* [PATCH 1/2] wait: kill is_sync_wait()
@ 2008-08-26 13:57 Tejun Heo
2008-08-26 13:59 ` [PATCH 2/2] poll: allow f_op->poll to sleep Tejun Heo
2008-08-26 14:09 ` [PATCH 1/2] wait: kill is_sync_wait() Ingo Molnar
0 siblings, 2 replies; 7+ messages in thread
From: Tejun Heo @ 2008-08-26 13:57 UTC (permalink / raw)
To: Linus Torvalds, Ingo Molnar, Al Viro, hch,
Linux Kernel Mailing List, Eric Van Hensbergen, Ron Minnich,
v9fs-developer
is_sync_wait() is used to distinguish between sync and async waits.

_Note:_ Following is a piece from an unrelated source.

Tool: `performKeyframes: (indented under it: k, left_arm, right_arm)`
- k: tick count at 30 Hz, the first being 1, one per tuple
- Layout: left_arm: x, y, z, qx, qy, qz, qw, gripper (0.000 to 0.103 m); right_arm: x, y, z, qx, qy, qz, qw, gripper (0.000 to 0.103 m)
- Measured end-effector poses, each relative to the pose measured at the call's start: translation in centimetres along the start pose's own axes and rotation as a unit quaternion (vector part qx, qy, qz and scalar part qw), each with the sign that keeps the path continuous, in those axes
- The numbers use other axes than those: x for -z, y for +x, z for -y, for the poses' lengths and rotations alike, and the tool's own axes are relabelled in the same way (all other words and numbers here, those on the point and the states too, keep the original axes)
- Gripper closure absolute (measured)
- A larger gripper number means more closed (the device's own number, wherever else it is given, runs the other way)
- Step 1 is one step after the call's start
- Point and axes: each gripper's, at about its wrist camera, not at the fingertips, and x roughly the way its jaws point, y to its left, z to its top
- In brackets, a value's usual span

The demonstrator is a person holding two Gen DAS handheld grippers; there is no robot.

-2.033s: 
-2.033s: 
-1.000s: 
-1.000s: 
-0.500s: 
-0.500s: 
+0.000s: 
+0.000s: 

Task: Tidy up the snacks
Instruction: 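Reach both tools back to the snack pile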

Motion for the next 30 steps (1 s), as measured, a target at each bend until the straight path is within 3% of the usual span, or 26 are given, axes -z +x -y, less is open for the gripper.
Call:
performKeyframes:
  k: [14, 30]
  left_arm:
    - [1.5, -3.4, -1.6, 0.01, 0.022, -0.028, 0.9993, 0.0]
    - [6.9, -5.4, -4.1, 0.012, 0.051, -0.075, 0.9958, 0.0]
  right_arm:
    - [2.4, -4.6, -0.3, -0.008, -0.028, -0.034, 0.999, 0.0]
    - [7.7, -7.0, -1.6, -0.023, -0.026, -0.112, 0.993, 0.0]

Basically sync waits are the ones initialized with
init_waitqueue_entry() and async ones with init_waitqueue_func_entry().

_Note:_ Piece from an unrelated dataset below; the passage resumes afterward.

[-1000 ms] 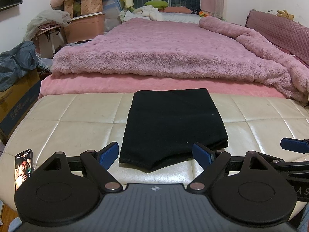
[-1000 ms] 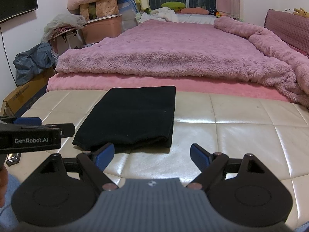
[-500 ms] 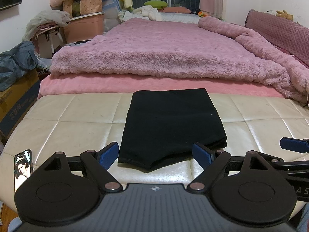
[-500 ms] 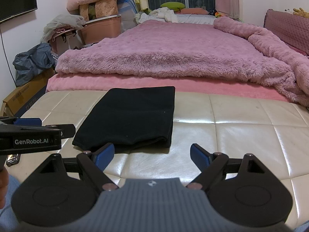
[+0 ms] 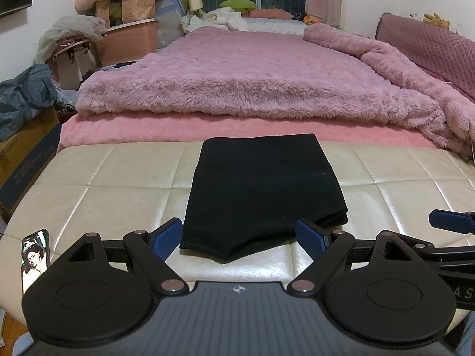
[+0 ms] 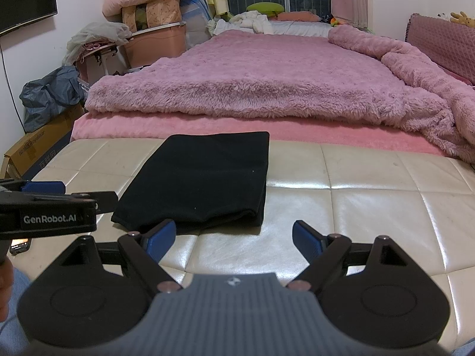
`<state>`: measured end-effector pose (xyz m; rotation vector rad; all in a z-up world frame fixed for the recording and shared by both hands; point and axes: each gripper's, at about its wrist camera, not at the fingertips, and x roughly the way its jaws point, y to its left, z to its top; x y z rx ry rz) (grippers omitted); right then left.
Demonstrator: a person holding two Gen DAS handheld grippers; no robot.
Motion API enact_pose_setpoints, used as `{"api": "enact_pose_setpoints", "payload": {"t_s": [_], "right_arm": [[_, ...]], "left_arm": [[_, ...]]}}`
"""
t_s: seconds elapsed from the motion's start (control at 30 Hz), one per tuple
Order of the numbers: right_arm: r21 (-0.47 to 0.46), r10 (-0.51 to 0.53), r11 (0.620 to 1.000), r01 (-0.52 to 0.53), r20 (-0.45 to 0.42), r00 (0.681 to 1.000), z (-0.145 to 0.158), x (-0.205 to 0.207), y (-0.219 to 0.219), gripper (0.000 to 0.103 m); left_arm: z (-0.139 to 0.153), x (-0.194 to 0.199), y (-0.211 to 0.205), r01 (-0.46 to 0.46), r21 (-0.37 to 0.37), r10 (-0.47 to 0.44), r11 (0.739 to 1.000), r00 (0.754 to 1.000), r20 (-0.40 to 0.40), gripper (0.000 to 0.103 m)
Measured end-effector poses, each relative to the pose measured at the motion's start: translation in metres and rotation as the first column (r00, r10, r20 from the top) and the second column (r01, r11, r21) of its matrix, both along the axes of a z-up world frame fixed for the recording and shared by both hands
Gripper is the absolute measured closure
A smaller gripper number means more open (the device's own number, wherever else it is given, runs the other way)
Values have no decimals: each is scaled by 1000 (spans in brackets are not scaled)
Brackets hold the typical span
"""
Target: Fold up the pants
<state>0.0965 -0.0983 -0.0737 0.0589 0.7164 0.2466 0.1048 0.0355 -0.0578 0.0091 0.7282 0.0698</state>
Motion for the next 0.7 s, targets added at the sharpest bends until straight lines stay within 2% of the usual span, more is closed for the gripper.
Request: {"api": "enact_pose_setpoints", "payload": {"t_s": [0.7], "right_arm": [[5,-5,1000,5,-9,1000,-1,0,1,21]], "left_arm": [[-1,1,3,1,-6,-1,1000,1000,4,3]]}}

The sync/async distinction is used only in prepare_to_wait[_exclusive]()
and its only function is to skip setting the current task state if the
wait is async. This has a few problems.
* No one uses it. None of func_entry users use prepare_to_wait()
functions, so the code path never gets executed.
* The distinction is bogus. Maybe back when func_entry is used only
by aio but it's now also used by epoll and in future possibly by 9p
and poll/select.
* Taking @state as argument and ignoring it silenly depending on how
@wait is initialized is just a bad error-prone API.
* It prevents func_entry waits from using wait->private for no good
reason.
This patch kills is_sync_wait() and the associated code paths from
prepare_to_wait[_exclusive](). As there was no user of these code
paths, this patch doesn't cause any behavior difference.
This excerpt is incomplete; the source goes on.